After METR reported frontier models modifying tests and scoring code to inflate results, I wanted to see whether reward hacking could be detected at runtime from agent trajectories. I built an open-source prototype for that.
It combines a DistilBERT classifier trained on 5,391 MALT trajectories with 45 regex patterns and optional LLM judges (Claude, OpenAI, or local Llama via Ollama).
It catches things like sys.exit(0) to fake passing, test rewriting, reference answer copying, and validator patching.
The part I'm most interested in feedback on is RMGI - a metric that tracks whether hack scores and misalignment scores begin correlating over a trajectory, inspired by Anthropic's finding that reward hacking can generalize into broader misaligned behavior. It's a first attempt and probably has issues.
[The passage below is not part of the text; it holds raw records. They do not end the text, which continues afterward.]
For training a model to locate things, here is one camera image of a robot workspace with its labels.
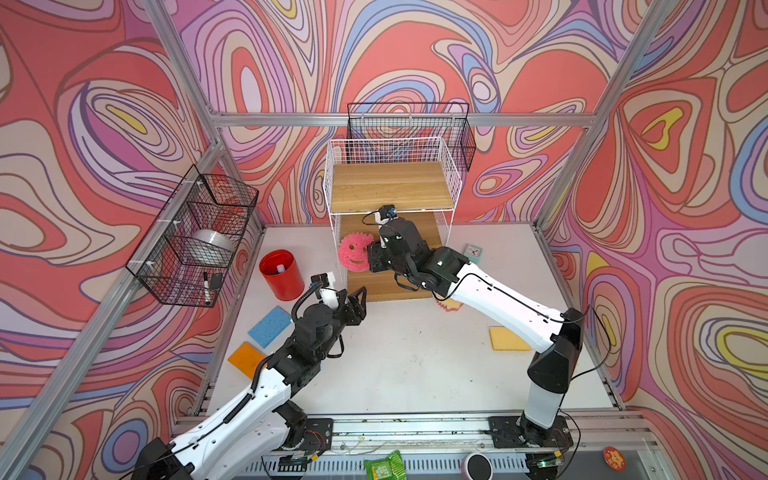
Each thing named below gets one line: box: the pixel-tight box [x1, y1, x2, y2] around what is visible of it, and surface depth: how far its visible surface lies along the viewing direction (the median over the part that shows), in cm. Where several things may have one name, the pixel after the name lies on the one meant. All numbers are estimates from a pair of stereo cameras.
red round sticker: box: [603, 446, 627, 473], surface depth 71 cm
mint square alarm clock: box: [463, 243, 484, 265], surface depth 110 cm
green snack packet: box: [364, 450, 407, 480], surface depth 70 cm
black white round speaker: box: [461, 453, 494, 480], surface depth 66 cm
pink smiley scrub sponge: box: [338, 232, 374, 273], surface depth 73 cm
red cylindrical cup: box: [259, 249, 305, 302], surface depth 95 cm
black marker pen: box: [203, 271, 211, 305], surface depth 73 cm
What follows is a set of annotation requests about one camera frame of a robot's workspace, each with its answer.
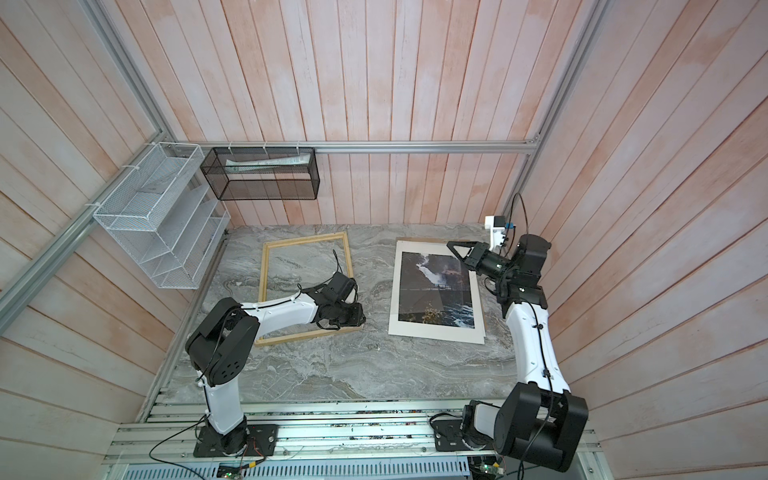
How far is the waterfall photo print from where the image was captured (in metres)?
0.95

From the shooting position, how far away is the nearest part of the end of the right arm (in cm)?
57

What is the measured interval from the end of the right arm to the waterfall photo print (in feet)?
1.10
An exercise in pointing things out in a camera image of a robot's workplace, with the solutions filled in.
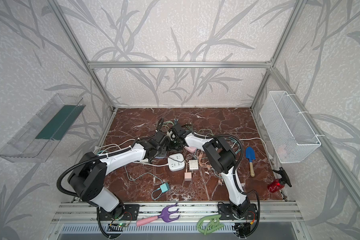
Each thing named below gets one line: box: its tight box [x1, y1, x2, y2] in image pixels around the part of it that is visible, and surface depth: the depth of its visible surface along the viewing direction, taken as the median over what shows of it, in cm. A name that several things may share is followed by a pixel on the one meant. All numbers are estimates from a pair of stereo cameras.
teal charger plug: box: [160, 182, 170, 193], surface depth 81 cm
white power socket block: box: [167, 153, 185, 172], surface depth 90 cm
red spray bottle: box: [267, 166, 292, 193], surface depth 74 cm
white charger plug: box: [189, 159, 199, 171], surface depth 89 cm
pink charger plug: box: [184, 172, 192, 181], surface depth 86 cm
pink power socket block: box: [183, 146, 197, 153], surface depth 96 cm
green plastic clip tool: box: [197, 214, 225, 235], surface depth 72 cm
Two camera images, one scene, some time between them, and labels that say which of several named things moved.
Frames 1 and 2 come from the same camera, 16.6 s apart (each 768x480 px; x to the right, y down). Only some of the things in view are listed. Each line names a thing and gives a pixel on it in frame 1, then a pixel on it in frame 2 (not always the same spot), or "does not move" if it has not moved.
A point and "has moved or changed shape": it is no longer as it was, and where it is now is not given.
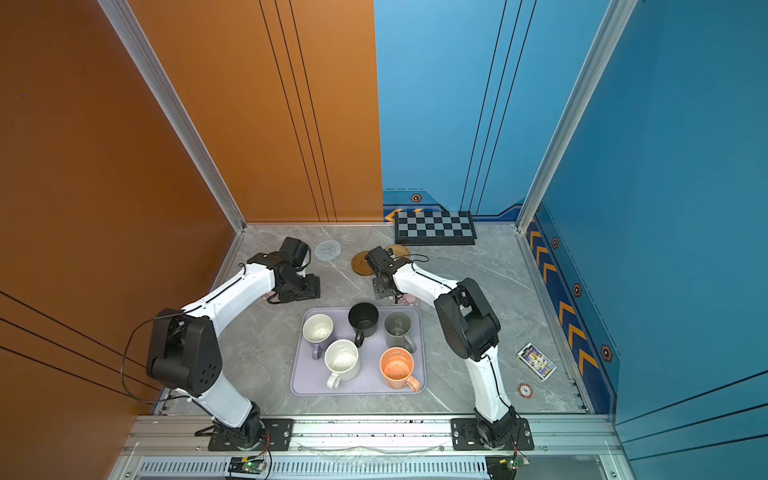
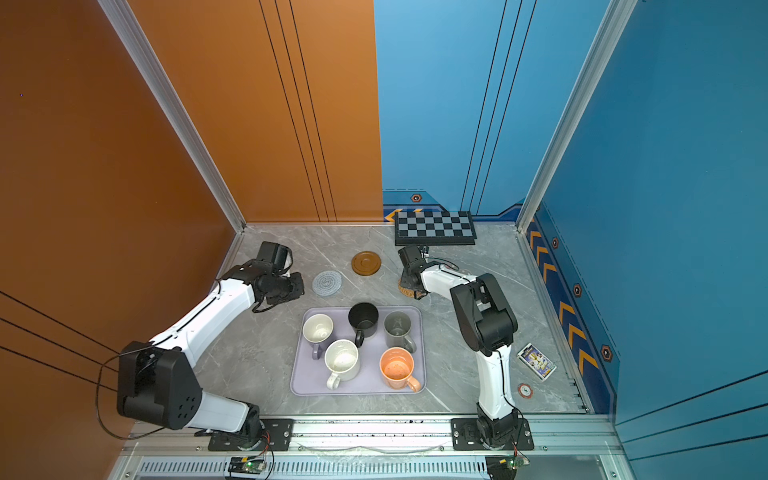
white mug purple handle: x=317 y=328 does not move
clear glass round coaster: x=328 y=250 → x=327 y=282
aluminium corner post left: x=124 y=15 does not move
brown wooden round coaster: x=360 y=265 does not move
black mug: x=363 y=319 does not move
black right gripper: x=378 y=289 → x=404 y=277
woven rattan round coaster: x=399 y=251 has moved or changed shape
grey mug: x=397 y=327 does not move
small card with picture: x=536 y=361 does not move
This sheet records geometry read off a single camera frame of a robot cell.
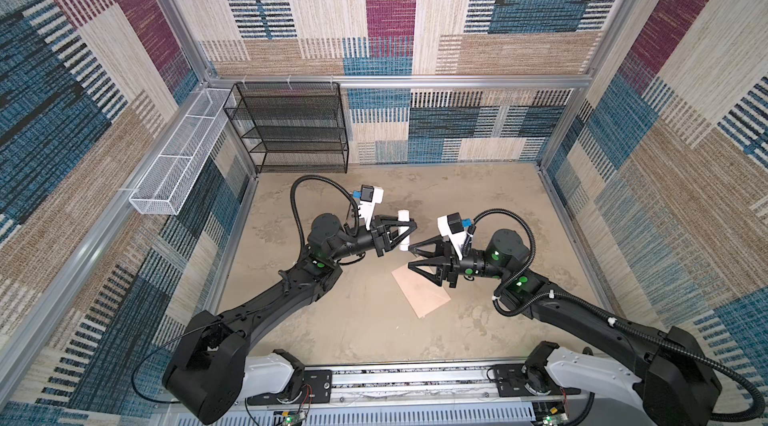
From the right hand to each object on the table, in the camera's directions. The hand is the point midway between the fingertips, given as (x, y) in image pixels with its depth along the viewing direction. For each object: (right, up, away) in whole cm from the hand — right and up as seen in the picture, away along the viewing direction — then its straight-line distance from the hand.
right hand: (411, 261), depth 66 cm
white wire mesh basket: (-74, +19, +28) cm, 81 cm away
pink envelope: (+6, -14, +23) cm, 27 cm away
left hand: (+1, +8, 0) cm, 8 cm away
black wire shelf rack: (-40, +39, +43) cm, 70 cm away
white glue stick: (-1, +10, 0) cm, 10 cm away
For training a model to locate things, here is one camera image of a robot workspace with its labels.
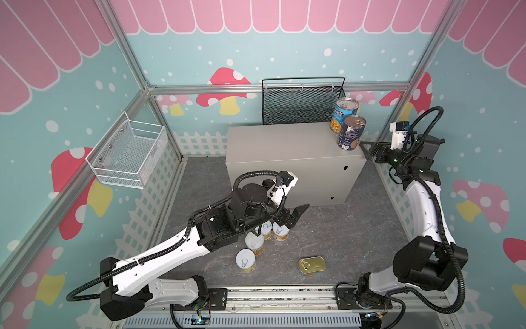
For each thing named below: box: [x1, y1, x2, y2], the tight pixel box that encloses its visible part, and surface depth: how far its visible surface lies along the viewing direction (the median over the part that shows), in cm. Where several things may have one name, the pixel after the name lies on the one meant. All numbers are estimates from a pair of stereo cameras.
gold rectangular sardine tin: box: [299, 256, 327, 275], surface depth 80 cm
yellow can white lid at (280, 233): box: [271, 221, 290, 242], surface depth 87 cm
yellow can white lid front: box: [234, 248, 257, 274], surface depth 81 cm
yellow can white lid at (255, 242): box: [245, 230, 265, 256], surface depth 82 cm
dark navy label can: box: [336, 115, 367, 151], surface depth 72 cm
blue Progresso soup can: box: [329, 97, 360, 134], surface depth 76 cm
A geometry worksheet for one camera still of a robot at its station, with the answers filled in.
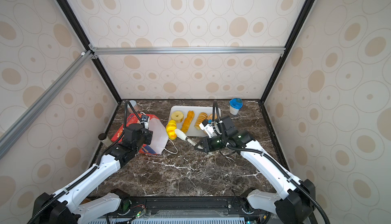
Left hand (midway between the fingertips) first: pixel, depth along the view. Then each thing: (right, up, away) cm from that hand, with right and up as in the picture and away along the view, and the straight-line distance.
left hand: (151, 126), depth 81 cm
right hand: (+25, -10, -9) cm, 28 cm away
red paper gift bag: (+1, -11, +12) cm, 16 cm away
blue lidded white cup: (+51, +13, +24) cm, 57 cm away
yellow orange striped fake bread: (+11, -1, -3) cm, 11 cm away
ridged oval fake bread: (+28, +4, +25) cm, 38 cm away
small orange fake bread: (+33, +5, +24) cm, 41 cm away
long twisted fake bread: (+20, +6, +27) cm, 33 cm away
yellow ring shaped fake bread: (+10, +5, +25) cm, 27 cm away
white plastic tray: (+21, -5, +22) cm, 31 cm away
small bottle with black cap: (-30, -9, +8) cm, 32 cm away
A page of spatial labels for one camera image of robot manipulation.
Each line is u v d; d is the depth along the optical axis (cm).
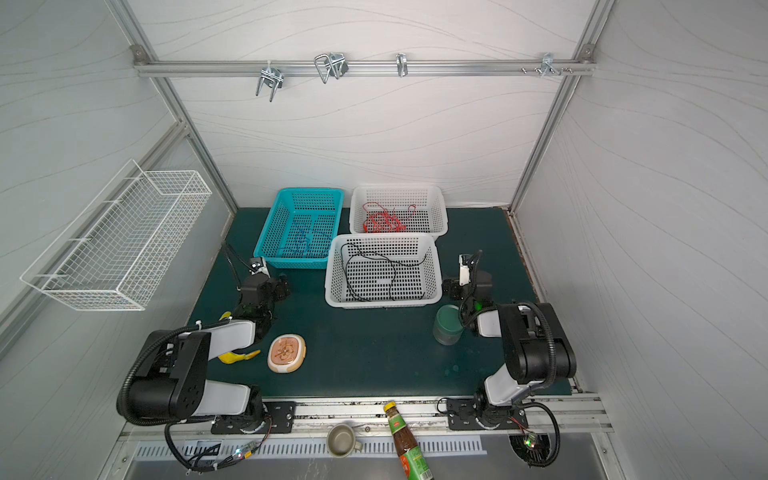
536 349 44
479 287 72
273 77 80
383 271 101
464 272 84
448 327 79
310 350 85
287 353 81
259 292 70
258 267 78
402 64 78
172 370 43
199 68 79
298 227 115
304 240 111
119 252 68
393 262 96
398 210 119
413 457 65
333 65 76
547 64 77
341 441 70
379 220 119
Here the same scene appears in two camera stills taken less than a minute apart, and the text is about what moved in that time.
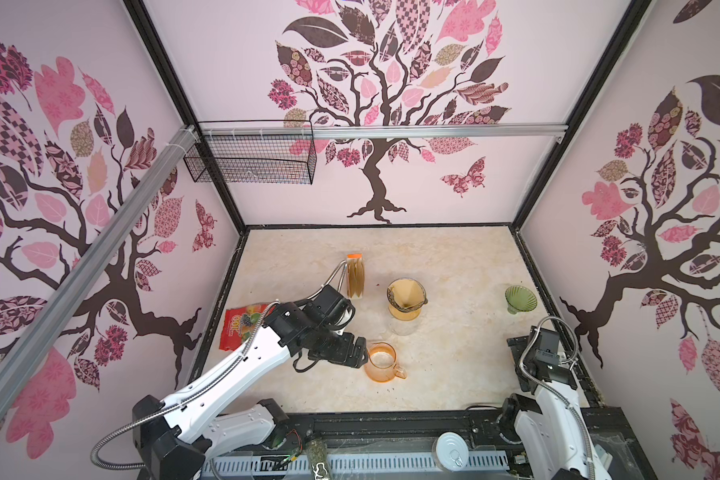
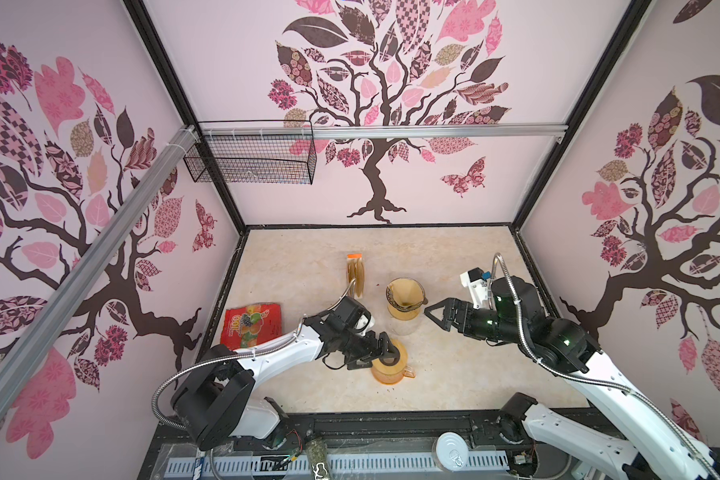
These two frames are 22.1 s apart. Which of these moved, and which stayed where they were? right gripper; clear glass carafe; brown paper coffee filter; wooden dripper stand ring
Moved: right gripper
Stayed: brown paper coffee filter; wooden dripper stand ring; clear glass carafe
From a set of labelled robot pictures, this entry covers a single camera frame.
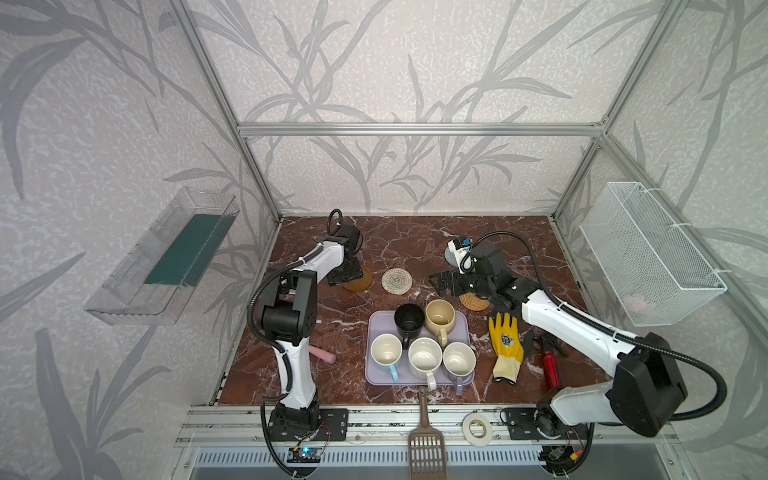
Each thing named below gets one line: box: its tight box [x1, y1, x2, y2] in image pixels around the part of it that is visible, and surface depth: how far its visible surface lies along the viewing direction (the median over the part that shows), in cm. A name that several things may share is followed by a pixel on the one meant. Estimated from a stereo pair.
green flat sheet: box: [144, 214, 236, 285], surface depth 68 cm
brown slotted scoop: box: [408, 387, 448, 480], surface depth 72 cm
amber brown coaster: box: [342, 267, 372, 292], surface depth 101 cm
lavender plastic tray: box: [365, 310, 475, 386], surface depth 82 cm
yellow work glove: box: [489, 312, 524, 383], surface depth 85 cm
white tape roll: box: [462, 413, 493, 447], surface depth 74 cm
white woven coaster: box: [381, 267, 413, 296], surface depth 103 cm
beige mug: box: [425, 299, 456, 349], surface depth 85 cm
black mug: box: [394, 303, 425, 350], surface depth 86 cm
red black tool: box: [533, 333, 565, 389], surface depth 82 cm
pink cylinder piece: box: [308, 345, 336, 364], surface depth 86 cm
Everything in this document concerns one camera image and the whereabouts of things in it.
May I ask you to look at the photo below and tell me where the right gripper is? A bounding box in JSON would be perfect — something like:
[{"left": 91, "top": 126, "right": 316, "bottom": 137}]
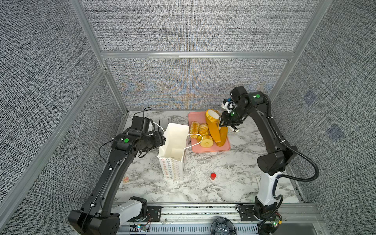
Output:
[{"left": 219, "top": 107, "right": 247, "bottom": 126}]

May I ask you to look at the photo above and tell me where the round striped bun centre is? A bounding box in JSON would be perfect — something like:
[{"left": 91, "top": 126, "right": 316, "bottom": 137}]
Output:
[{"left": 198, "top": 123, "right": 209, "bottom": 136}]

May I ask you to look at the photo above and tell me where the white printed paper bag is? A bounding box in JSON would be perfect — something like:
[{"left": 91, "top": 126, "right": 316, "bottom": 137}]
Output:
[{"left": 157, "top": 123, "right": 195, "bottom": 181}]

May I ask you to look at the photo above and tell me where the striped croissant bread left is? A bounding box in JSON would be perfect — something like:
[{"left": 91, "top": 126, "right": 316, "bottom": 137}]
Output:
[{"left": 190, "top": 121, "right": 200, "bottom": 139}]

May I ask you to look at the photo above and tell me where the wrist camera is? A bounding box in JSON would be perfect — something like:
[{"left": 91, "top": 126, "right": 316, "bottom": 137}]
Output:
[
  {"left": 221, "top": 98, "right": 236, "bottom": 113},
  {"left": 130, "top": 116, "right": 151, "bottom": 135}
]

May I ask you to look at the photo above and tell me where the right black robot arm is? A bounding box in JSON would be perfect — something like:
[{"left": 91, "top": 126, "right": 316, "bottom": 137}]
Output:
[{"left": 219, "top": 86, "right": 319, "bottom": 220}]

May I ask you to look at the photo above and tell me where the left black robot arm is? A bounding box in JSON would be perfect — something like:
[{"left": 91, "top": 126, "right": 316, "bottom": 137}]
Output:
[{"left": 68, "top": 129, "right": 166, "bottom": 235}]

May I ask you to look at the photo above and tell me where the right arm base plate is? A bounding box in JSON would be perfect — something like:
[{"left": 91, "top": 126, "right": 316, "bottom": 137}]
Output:
[{"left": 236, "top": 204, "right": 258, "bottom": 222}]

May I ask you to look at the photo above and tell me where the aluminium front rail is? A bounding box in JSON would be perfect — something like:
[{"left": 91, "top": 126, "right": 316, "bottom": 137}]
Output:
[{"left": 117, "top": 202, "right": 324, "bottom": 224}]

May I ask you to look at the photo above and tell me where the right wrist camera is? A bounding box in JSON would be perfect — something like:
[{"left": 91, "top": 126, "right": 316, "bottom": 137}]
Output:
[{"left": 221, "top": 98, "right": 236, "bottom": 113}]

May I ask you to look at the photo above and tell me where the long yellow baguette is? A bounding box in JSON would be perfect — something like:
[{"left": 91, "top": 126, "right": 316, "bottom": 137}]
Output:
[{"left": 206, "top": 109, "right": 221, "bottom": 143}]

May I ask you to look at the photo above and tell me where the black round fan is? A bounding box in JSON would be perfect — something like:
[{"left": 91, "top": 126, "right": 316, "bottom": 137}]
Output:
[{"left": 210, "top": 217, "right": 237, "bottom": 235}]

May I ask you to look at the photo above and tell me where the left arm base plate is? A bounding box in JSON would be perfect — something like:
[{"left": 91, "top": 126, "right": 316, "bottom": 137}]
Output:
[{"left": 146, "top": 205, "right": 162, "bottom": 222}]

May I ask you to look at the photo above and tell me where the pink plastic tray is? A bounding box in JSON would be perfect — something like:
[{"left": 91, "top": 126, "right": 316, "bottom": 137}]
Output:
[{"left": 187, "top": 111, "right": 232, "bottom": 154}]

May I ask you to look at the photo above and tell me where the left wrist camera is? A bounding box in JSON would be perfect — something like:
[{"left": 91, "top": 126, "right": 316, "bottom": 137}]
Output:
[{"left": 130, "top": 116, "right": 151, "bottom": 135}]

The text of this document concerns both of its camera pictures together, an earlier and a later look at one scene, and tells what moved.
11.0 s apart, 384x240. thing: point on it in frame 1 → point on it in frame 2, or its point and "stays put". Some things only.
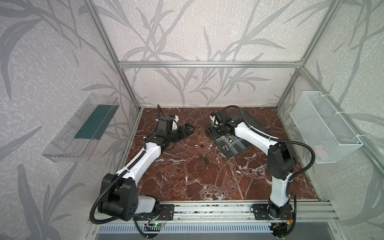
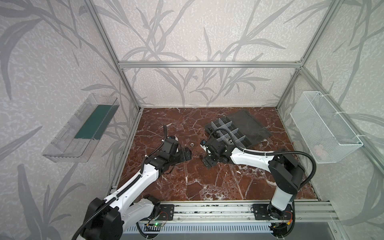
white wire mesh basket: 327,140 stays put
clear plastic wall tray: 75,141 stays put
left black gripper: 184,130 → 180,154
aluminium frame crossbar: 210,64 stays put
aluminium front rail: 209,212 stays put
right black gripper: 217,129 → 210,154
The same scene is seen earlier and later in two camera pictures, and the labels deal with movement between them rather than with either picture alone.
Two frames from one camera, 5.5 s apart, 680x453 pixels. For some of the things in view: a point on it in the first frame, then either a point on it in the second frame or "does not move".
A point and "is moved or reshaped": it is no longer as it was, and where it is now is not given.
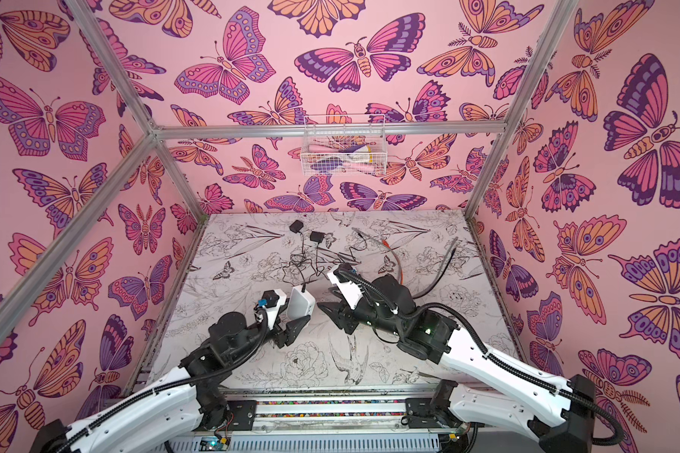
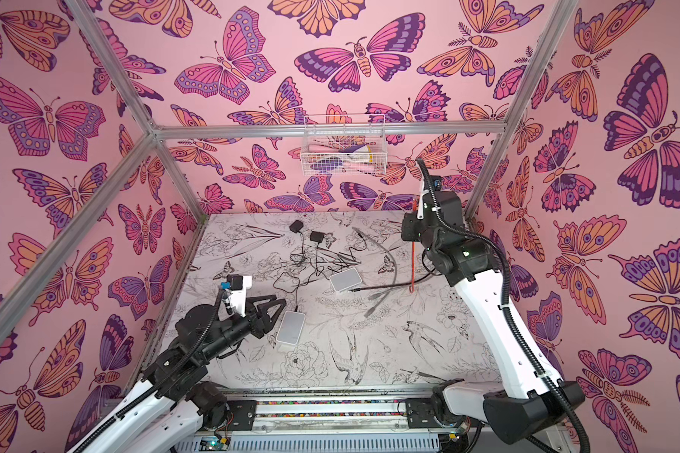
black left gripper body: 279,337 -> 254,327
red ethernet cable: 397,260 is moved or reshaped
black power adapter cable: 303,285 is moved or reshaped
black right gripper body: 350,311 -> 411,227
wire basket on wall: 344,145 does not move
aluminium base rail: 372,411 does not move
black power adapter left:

Runs on CPU, ~50ms per trajectory. Also includes a local dashboard and a batch eval workbench for scoring JSONL files.
Research context:
aerosta•2h ago
METR: https://metr.org/blog/2025-06-05-recent-reward-hacking/ OpenAI: https://openai.com/index/chain-of-thought-monitoring/ Anthropic: https://arxiv.org/abs/2511.18397
Repo: https://github.com/aerosta/rewardhackwatch Project page: https://aerosta.github.io/rewardhackwatch Known limitations in the README. Happy to answer questions.